PRINT THIS PAGE Quart into a Pint Pot15/03/2004. Source: INVESCO. Ray Maxwell 
A significant number of high profile private equity firms are expected to try and replenish their coffers over the next 18 months. But the fundraising trail will remain a rocky path to travel. As some funds reach their targets with consummate ease while others struggle to make any headway at all, Ray Maxwell of INVESCO explains what LPs are really looking for in today's challenging environment.  After a couple of very daunting years it is widely believed that a significant number of private equity groups, particularly in the large buy-out space, will emerge from the shadows to try to replenish their coffers during the coming eighteen months. Unlike the late 1990s when private equity was in the ascendancy and fund raising was a stroll in the park, conditions today are more akin to climbing Everest in high heels, at least for some. European private equity firms raised just E20bn in 2003, a dramatic decline from the E50bn in 2000.
It is probable that 2004 will manage to surpass the E20bn raised last year due to a combination of improving stock markets and a growing institutional interest in buy-outs from both sides of the Atlantic. But the improvement is unlikely to be overwhelming. Part of the problem is that many private equity groups remain wedded to the twentieth century model rather to one more befitting the twenty first century. Fund sizes, particularly at the top end of the market, like football transfer fees, grew like Topsy during a period when the both the IPO and M&A markets were experiencing an unprecedented boom. What is remarkable is that the M&A torrent has been reduced to a trickle but fund sizes, in general, have failed to follow suit.
I suppose one could argue that there are an ever -increasing number of buy-out opportunities in Europe and buy-out houses require a significant amount of dry powder to make acquisitions, especially in a period when credit is becoming tighter. On the other hand, as recent articles in the financial press have observed, holding periods for buy-outs have virtually doubled to six years since the late 1980s and there is a massive back log of investments that need to be realised in short order. What is clear is that large buy-outs have performed well over the long term and have provided attractive returns for investors. The BVCA Private Equity and Venture Capital Performance Measurement Survey for 2002 showed that, over 10 years, large buyouts have delivered average returns of 19.1 per cent and median returns of 27 per cent compared to 16.2 per cent and 20.1 per cent respectively for the industry as a whole.

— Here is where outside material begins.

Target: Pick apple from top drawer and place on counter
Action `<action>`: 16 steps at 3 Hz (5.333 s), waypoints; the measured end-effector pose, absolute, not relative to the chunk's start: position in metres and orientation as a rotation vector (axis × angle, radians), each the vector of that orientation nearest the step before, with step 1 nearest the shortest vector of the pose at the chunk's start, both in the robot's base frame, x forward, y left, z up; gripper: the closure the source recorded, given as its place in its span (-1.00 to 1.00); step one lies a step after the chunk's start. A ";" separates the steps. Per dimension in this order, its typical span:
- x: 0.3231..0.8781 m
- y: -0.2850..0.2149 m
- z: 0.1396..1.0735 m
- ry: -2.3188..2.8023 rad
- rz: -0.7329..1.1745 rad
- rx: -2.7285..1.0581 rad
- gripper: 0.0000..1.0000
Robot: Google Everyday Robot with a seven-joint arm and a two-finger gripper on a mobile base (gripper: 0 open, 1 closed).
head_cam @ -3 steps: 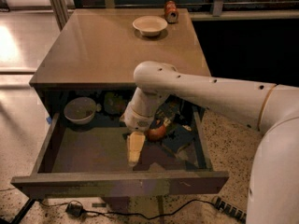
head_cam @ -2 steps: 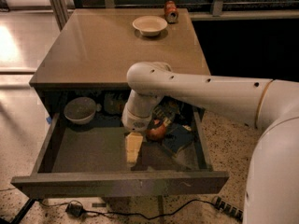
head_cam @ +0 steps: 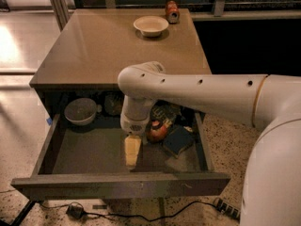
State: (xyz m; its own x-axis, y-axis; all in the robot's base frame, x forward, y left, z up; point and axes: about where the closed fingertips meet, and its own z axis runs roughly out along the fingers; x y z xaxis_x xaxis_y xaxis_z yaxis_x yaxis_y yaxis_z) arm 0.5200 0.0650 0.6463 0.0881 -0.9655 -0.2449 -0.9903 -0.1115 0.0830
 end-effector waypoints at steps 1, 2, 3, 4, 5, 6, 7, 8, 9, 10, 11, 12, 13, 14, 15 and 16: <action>0.526 0.054 0.641 2.062 0.374 -2.213 -1.00; 0.533 0.030 0.631 2.129 0.371 -2.163 -1.00; 0.538 0.005 0.621 2.192 0.373 -2.107 -1.00; 0.540 0.003 0.621 2.201 0.371 -2.094 -1.00; 0.541 0.002 0.621 2.204 0.371 -2.089 -1.00; 0.548 -0.009 0.627 2.215 0.357 -2.036 -1.00; 0.548 -0.009 0.627 2.215 0.357 -2.036 -1.00; 0.556 -0.008 0.622 2.238 0.351 -2.006 -1.00; 0.557 -0.008 0.621 2.241 0.354 -2.003 -1.00; 0.559 -0.011 0.616 2.261 0.372 -1.991 -1.00; 0.559 -0.011 0.616 2.261 0.372 -1.990 -1.00; 0.552 -0.009 0.623 2.219 0.345 -1.996 -1.00; 0.564 -0.016 0.617 2.233 0.353 -1.967 -1.00; 0.564 -0.016 0.617 2.233 0.353 -1.967 -1.00; 0.564 -0.016 0.617 2.233 0.353 -1.967 -0.70; 0.564 -0.016 0.617 2.233 0.353 -1.968 -0.25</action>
Offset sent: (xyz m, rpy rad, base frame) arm 0.0216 -0.0561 -0.0190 -0.0236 0.0276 -0.1299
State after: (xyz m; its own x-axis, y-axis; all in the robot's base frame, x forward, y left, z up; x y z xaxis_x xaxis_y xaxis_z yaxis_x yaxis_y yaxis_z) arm 0.5644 -0.0162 0.6166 -0.1322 -0.9562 -0.2612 -0.9901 0.1149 0.0803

Due to the nature of the fund raising cycle institutional investors this year will be facing an embarrassment of riches with a significant number of established names coming to market. The difficulty will be in knowing how to distinguish one offering from another since all will place themselves well within the upper quartile, or even higher. The choice is made somewhat more complex as there appears to be a coterie of groups that participate in each other's deals. For example, APAX and Permira have made an offer for New Look and 3i, APAX and Candover have bid for Hollinger International's UK newspaper titles.
In 2003, a trend emerged where some groups, with what I would call "ingredient x", raised their funds with consummate ease while others without this mysterious ingredient struggled to gain any traction. This raises the question as to what the characteristics that separate the good fund- raisers from the also-ran are. It would seem obvious that investors would select those groups that have a strong track record and a sustainable strategy. However, that is only part of the story and there are a host of other perceptions that shape investor decisions. They include the following:
-The strength of the brand. A number of groups have been assiduous in creating a brand that evokes quality and security. In the main, investors and their advisors are risk adverse and therefore they gravitate towards groups that are safe and are regarded as leaders in the industry. It is part of the "Big Blue" syndrome where nobody ever got fired for buying IBM.

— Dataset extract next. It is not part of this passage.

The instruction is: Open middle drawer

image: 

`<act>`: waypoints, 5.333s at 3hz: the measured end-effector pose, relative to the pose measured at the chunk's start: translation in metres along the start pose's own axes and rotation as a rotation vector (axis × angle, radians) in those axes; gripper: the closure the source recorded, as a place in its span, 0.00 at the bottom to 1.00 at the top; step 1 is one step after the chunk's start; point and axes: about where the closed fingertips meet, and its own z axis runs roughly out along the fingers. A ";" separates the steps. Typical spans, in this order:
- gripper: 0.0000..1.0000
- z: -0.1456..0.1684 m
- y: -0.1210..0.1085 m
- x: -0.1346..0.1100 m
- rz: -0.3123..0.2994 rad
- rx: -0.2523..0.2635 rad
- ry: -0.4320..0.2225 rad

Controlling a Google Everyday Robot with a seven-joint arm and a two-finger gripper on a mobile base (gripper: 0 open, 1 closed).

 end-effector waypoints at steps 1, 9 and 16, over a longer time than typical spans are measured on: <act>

-Associated with the above point is the continuing loyalty of cornerstone investors. If over 50 per cent of a fund can be raised from existing relationships completing the fund raising exercise becomes far less arduous. There is safety in numbers and therefore new investors will feel encouraged to join an investor base composed of their peers.
-Signature deals. There is nothing more powerful than a highly rewarding and well-publicised exit to excite investor interest. For example the sale of Homebase to GUS certainly did Permira no harm in raising its latest fund.
-Well-respected individuals. Occasionally newly formed groups will "get funded" if members of the team have established reputations in the marketplace.
-Good investor relations. Private equity groups recognise that marketing to both existing and prospective investors is a full time occupation. Because investors are regaled with products those groups that have maintained their profile through regular correspondence and meetings improve their chances of raising their fund. In addition, investors like to see a combination of success coupled with humility. The maxim "if you got it, flaunt it" does not go down well in Limited Partner circles.
Raising funds at the best of times is challenging and this year will be particularly so as more groups will be seeking to raise new capital. Although European buy-outs are commanding attention, not all groups will meet their targeted expectations primarily because it is impossible to put "a quart into a pint pot". The market is segmenting and sometimes it is difficult to understand why some groups achieve their targets while others are a "country mile" short. However, the strong contenders in the fund raising contest usually possess three key characteristics. They can demonstrate consistent performance across the cycles, maintain a high profile and invest heavily in their marketing effort.